In [158]:
import pandas
import requests #use requests over 'urllib.request'. Work-around for encoding problem. See: https://stackoverflow.com/questions/47419104/unicodedecodeerror-utf-8-codec-cant-decode-python3
import json
import geojson
import folium
from folium import IFrame #folium does not have a .element object/attribute see https://github.com/python-visualization/folium/issues/774
from bs4 import BeautifulSoup

In [171]:
#GDELT GeoJson Endpoint
url = "https://api.gdeltproject.org/api/v1/gkg_geojson?QUERY=Lang:Eng&GCAMVAR=c8.3&MAXROWS=100"

#Issue request to URL
request = requests.get(url)
print(request.status_code)
if request.status_code == 200: data = request.json()
print(type(data))
print(len(data['features']))

200
<class 'dict'>
100


In [172]:
#I think this solution works!
#However, this will probably just work for my data only.

flat_dictionary = {}
for feature in data['features']:
    for key, value in feature.items():
      if type(feature[key]) == dict:
        for k, v in feature[key].items():
            if k in flat_dictionary.keys():
                flat_dictionary[k].append(feature[key][k])
            else:
                flat_dictionary[k] = [v]
   
df_features = pandas.DataFrame.from_dict(flat_dictionary)

#from: https://stackoverflow.com/questions/35491274/pandas-split-column-of-lists-into-multiple-columns
df_features[['lon','lat']] = pandas.DataFrame(df_features.coordinates.values.tolist(),index = df_features.index)
print(list(df_features))
print(df_features.shape)

['coordinates', 'mentionedthemes', 'name', 'type', 'url', 'urlpubtimedate', 'urltone', 'lon', 'lat']
(100, 9)


In [173]:
#get color based on "tone" score
def getColor(tone):
    max_tone = df_features.urltone.max()
    min_tone = df_features.urltone.min()
    tone_range = max_tone - min_tone
    pos_tone_rgb = 0
    neg_tone_rgb = 0
    
    tone_mod = int((tone-min_tone)/tone_range*125)
    if tone >= 0:
        pos_tone_rgb = 125+tone_mod
        neg_tone_rgb = 125-tone_mod
    else:  
        neg_tone_rgb = 125+tone_mod
        pos_tone_rgm = 125-tone_mod
    rgb = (neg_tone_rgb,0,pos_tone_rgb)
    hex_color = '#%02x%02x%02x' % (rgb) #from: https://stackoverflow.com/questions/3380726/converting-a-rgb-color-tuple-to-a-six-digit-code-in-python
    return hex_color

def getIframe(tone,url): #see: https://gis.stackexchange.com/questions/185897/how-can-i-include-html-in-a-folium-marker-popup
    html="""
    <ul>
        <li>Tone: {}</li>
        <li>Title: {}</li>
        <li>URL: <a href={} target=_blank>{}</a></li>
    </ul>
    """.format(tone,getHtmlText(url,'h1','h2','title'),url,url)
    iframe = folium.IFrame(html=html, width=500, height=150)
    return iframe

def getHtmlText(url,*tags):
    request = requests.get(url)
    raw_content = request.content
    soup = BeautifulSoup(raw_content,'html.parser')
    for tag in tags:
        try:
            text = soup.find(tag).get_text()
        except:
            text = "None"
        if text != "None": return text
    return text

In [174]:
#map with folium
mean_lat = df_features.mean().lat
mean_lon = df_features.mean().lon

m = folium.Map(location=[mean_lat,mean_lon],zoom_start=2.5)
feature_group = folium.FeatureGroup(name='events')

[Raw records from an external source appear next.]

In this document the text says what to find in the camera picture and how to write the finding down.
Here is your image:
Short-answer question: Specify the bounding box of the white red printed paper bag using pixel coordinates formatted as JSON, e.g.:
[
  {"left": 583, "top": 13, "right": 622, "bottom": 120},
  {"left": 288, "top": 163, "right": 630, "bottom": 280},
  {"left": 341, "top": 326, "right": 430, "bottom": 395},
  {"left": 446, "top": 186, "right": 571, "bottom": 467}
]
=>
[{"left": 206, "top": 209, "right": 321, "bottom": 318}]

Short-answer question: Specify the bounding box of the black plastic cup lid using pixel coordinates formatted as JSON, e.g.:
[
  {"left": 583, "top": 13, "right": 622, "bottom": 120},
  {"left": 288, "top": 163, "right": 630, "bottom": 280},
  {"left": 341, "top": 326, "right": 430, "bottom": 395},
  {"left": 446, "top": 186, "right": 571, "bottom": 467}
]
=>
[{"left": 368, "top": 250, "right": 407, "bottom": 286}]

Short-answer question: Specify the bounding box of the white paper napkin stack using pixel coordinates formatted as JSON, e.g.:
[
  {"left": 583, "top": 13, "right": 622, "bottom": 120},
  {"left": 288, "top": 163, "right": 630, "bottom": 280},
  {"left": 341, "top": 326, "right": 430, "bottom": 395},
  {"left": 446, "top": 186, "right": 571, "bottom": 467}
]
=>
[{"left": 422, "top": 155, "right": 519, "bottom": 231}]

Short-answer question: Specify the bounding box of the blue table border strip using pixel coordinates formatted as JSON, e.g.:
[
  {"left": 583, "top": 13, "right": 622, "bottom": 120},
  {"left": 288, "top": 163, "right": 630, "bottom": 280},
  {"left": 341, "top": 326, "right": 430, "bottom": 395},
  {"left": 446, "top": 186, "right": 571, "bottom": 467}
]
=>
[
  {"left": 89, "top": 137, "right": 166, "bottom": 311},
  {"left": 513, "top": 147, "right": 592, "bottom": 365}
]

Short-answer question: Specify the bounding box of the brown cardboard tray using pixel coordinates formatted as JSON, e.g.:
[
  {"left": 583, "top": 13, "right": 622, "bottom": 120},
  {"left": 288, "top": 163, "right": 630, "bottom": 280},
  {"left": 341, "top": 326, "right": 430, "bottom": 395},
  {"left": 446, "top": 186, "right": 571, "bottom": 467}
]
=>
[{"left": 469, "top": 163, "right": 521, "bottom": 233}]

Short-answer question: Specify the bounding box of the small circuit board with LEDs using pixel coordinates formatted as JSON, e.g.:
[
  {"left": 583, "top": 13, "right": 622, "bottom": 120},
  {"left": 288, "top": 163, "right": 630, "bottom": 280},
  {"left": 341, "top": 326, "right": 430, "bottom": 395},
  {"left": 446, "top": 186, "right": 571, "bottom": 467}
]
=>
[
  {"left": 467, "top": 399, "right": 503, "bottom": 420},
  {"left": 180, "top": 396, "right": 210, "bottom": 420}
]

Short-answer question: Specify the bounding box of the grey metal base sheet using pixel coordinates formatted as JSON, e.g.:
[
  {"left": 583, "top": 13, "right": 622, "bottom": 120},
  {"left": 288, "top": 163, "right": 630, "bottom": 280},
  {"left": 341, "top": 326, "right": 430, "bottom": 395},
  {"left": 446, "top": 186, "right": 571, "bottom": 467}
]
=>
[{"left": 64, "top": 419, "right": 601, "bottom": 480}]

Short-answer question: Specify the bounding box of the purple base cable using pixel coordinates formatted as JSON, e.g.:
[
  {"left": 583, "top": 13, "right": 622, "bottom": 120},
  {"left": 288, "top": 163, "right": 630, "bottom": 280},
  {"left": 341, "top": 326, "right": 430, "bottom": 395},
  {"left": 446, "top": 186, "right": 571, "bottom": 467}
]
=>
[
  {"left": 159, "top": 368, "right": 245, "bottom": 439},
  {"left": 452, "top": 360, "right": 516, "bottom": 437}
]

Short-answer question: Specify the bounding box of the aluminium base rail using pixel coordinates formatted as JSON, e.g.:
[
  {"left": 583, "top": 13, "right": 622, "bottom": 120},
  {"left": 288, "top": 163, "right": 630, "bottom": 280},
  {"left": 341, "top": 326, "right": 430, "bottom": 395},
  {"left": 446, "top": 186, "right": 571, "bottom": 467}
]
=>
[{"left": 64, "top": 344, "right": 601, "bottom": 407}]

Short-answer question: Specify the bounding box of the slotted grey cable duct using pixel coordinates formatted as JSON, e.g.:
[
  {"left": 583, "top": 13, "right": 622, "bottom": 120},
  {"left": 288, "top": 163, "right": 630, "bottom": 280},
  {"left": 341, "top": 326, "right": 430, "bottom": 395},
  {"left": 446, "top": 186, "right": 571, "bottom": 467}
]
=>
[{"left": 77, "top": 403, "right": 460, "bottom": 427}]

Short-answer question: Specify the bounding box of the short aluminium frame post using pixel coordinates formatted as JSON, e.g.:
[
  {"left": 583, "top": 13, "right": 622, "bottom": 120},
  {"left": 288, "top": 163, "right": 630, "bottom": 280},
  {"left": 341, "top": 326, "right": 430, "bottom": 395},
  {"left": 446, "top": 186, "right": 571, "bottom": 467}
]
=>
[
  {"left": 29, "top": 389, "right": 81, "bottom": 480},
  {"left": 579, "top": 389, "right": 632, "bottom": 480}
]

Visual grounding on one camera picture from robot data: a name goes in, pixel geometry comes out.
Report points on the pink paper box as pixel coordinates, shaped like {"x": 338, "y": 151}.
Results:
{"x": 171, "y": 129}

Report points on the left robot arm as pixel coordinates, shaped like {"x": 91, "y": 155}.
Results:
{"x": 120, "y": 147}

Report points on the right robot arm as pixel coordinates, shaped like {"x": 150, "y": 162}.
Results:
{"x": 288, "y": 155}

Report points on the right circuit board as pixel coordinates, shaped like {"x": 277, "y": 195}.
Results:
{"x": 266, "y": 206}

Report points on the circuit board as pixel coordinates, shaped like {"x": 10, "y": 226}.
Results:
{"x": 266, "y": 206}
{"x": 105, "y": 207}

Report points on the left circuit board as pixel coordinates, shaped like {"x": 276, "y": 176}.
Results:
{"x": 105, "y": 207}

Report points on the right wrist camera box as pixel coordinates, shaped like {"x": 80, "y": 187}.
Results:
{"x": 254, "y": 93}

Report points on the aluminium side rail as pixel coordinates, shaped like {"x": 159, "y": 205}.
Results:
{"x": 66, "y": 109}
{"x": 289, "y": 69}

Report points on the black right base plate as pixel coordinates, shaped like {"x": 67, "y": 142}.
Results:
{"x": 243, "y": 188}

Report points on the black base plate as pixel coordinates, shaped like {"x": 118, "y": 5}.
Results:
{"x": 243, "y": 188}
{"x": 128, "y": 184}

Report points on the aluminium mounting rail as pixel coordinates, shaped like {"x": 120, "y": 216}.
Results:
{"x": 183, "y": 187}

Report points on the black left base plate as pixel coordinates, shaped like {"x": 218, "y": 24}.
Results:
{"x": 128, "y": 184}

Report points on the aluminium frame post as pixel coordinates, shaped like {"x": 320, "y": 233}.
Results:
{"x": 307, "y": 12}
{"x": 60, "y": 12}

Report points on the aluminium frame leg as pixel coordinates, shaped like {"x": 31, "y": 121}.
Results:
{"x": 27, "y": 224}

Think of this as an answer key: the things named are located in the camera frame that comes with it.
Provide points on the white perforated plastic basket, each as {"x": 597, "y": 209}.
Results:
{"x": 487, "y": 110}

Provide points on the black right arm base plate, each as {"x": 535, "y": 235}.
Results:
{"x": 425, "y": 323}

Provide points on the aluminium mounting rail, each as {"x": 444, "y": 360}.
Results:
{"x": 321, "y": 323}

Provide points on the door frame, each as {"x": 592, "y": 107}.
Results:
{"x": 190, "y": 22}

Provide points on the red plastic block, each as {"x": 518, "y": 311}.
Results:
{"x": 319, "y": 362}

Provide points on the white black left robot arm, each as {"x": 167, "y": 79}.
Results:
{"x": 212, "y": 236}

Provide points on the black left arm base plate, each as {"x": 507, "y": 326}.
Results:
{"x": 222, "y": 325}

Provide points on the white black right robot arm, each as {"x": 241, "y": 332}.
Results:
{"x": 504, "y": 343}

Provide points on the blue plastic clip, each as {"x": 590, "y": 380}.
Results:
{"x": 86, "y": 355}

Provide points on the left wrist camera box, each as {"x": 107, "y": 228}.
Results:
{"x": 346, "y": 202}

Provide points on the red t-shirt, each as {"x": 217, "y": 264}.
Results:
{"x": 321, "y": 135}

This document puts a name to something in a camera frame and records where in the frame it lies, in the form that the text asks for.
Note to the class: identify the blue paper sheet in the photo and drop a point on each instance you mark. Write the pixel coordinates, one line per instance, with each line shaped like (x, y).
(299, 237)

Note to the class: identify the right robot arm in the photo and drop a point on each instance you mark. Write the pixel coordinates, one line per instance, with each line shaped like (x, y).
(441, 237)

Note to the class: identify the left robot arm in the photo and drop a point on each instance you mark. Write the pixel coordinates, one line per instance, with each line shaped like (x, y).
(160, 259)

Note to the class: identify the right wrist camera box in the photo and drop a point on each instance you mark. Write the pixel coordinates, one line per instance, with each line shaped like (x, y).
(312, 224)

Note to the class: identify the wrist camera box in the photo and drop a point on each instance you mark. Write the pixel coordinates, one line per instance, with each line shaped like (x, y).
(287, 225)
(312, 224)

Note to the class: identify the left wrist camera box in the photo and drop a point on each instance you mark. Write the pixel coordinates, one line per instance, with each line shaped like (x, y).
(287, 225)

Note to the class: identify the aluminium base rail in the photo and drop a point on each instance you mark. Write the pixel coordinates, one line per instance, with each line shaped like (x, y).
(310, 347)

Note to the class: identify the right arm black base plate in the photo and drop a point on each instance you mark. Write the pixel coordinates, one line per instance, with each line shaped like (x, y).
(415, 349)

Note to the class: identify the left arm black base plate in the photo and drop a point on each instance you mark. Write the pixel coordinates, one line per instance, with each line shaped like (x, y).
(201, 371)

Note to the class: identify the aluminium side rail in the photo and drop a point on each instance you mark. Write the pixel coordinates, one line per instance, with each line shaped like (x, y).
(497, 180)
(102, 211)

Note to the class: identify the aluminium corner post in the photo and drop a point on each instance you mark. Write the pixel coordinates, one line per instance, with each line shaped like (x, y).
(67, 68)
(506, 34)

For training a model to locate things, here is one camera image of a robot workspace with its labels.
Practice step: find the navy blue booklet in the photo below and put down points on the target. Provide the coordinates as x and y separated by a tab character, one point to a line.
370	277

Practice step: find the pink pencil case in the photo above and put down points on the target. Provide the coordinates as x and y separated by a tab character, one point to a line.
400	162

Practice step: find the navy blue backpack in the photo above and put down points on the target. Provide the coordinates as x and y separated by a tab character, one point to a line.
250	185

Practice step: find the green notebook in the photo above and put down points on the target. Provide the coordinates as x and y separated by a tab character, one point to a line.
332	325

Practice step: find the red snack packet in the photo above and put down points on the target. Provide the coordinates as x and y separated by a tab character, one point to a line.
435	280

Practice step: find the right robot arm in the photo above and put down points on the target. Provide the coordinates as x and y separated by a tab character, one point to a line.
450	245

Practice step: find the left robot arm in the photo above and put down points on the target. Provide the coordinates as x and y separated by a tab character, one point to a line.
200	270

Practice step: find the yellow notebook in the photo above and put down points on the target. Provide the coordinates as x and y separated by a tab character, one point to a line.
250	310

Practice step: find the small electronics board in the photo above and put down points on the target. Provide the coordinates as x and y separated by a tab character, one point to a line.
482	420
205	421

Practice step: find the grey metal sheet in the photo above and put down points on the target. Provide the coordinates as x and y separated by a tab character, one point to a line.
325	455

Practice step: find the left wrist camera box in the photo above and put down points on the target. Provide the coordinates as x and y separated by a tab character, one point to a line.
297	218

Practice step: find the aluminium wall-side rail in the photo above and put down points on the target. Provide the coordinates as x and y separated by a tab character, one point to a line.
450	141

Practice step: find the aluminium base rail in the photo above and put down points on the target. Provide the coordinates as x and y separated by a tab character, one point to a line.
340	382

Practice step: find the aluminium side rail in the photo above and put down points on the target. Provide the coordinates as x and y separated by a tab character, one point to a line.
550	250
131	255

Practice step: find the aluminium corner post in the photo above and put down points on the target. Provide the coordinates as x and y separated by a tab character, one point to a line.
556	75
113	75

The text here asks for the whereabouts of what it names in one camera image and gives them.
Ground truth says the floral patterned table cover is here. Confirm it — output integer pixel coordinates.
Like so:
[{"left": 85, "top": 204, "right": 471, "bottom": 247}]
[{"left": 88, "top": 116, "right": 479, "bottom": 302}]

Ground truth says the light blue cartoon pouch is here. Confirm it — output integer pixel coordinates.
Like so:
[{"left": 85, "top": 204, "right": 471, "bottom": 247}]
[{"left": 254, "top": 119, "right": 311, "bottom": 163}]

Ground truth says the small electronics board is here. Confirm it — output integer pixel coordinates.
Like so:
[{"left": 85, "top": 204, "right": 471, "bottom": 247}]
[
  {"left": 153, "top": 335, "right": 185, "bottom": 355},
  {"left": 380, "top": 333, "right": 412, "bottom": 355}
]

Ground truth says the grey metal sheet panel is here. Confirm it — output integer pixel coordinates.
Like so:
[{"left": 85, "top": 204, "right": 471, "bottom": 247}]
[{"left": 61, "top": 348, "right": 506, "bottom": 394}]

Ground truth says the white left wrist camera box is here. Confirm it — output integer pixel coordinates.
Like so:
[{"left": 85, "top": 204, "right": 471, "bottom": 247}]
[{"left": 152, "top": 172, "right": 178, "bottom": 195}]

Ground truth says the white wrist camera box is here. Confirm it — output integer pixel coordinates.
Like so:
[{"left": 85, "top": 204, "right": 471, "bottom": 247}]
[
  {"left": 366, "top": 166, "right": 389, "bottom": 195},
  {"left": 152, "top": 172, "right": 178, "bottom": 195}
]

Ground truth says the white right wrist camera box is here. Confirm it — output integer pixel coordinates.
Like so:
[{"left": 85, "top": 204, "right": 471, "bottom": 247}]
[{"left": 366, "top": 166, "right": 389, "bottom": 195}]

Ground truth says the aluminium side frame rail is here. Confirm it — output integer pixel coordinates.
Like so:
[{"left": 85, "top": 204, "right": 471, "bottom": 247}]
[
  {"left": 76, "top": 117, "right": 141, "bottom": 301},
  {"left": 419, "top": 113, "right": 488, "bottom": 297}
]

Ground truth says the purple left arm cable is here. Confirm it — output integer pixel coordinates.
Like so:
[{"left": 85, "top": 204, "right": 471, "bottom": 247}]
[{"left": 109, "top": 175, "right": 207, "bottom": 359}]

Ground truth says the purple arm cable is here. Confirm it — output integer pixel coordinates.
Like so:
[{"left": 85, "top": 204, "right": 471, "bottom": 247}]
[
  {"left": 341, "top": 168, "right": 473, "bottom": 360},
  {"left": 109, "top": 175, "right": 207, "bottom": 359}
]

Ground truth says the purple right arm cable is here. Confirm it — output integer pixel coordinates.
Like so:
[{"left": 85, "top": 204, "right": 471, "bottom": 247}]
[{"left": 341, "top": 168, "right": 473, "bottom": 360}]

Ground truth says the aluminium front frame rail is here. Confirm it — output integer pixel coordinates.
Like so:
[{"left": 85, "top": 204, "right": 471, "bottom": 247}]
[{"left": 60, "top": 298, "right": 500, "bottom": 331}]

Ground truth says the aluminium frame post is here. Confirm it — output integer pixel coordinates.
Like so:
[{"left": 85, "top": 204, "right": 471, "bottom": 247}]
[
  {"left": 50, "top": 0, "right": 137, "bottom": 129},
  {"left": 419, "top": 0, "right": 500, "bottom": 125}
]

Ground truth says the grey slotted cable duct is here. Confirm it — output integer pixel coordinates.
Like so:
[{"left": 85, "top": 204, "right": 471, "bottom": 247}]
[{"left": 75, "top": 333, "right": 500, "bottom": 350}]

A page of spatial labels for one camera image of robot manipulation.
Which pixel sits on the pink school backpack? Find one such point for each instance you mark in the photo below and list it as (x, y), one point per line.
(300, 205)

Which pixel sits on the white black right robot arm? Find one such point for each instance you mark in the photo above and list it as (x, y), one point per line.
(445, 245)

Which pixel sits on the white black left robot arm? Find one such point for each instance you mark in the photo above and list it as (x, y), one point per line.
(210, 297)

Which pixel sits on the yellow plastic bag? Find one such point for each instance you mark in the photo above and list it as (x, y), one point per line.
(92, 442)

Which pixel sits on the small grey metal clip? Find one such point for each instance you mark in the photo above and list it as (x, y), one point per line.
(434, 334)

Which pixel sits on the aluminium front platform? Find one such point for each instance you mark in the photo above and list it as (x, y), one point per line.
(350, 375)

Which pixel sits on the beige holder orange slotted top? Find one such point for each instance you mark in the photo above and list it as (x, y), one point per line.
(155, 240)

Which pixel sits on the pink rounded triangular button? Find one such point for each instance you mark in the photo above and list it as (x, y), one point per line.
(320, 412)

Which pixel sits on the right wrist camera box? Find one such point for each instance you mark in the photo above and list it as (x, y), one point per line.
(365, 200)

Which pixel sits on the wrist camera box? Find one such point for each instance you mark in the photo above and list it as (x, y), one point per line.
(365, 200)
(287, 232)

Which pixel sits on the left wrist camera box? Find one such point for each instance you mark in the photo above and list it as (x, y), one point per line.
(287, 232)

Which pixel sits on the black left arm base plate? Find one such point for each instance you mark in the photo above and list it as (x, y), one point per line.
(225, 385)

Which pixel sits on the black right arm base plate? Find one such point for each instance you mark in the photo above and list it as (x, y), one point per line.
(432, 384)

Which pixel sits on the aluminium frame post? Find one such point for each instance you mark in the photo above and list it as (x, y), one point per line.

for lat,lon,tone,url in zip(df_features.lat,df_features.lon,df_features.urltone,df_features.url):
    folium.CircleMarker(
        radius=8,
        location = [lat,lon],
        popup=folium.Popup(getIframe(tone,url), max_width=2650),
        color=getColor(tone),
        fill=True,
        ).add_to(feature_group)
        
feature_group.add_to(m)
m

In [163]:
#another thing to try
#via https://www.haykranen.nl/2016/02/13/handling-complex-nested-dicts-in-python/

# class DictQuery(dict):
#     def get(self, path, default = None):
#         keys = path.split("/")
#         val = None

#         for key in keys:
#             if val:
#                 if isinstance(val, list):
#                     val = [ v.get(key, default) if v else None for v in val]
#                 else:
#                     val = val.get(key, default)
#             else:
#                 val = dict.get(self, key, default)

#             if not val:
#                 break;

#         return val

In [164]:
# from: https://stackoverflow.com/questions/12507206/python-recommended-way-to-walk-complex-dictionary-structures-imported-from-json    
#a function that flattens dictionaries into lists
#I'm not sure how to implement this for my data...
# def dict_generator(indict, pre=None):
#     pre = pre[:] if pre else []
#     if isinstance(indict, dict):
#         for key, value in indict.items():
#             if isinstance(value, dict):
#                 for d in dict_generator(value, [key] + pre):
#                     yield d
#             elif isinstance(value, list) or isinstance(value, tuple):
#                 for v in value:
#                     for d in dict_generator(v, [key] + pre):
#                         yield d
#             else:
#                 yield pre + [key, value]
#     else:
#         yield indict
        
# for i in dict_generator(data):
#     print(i)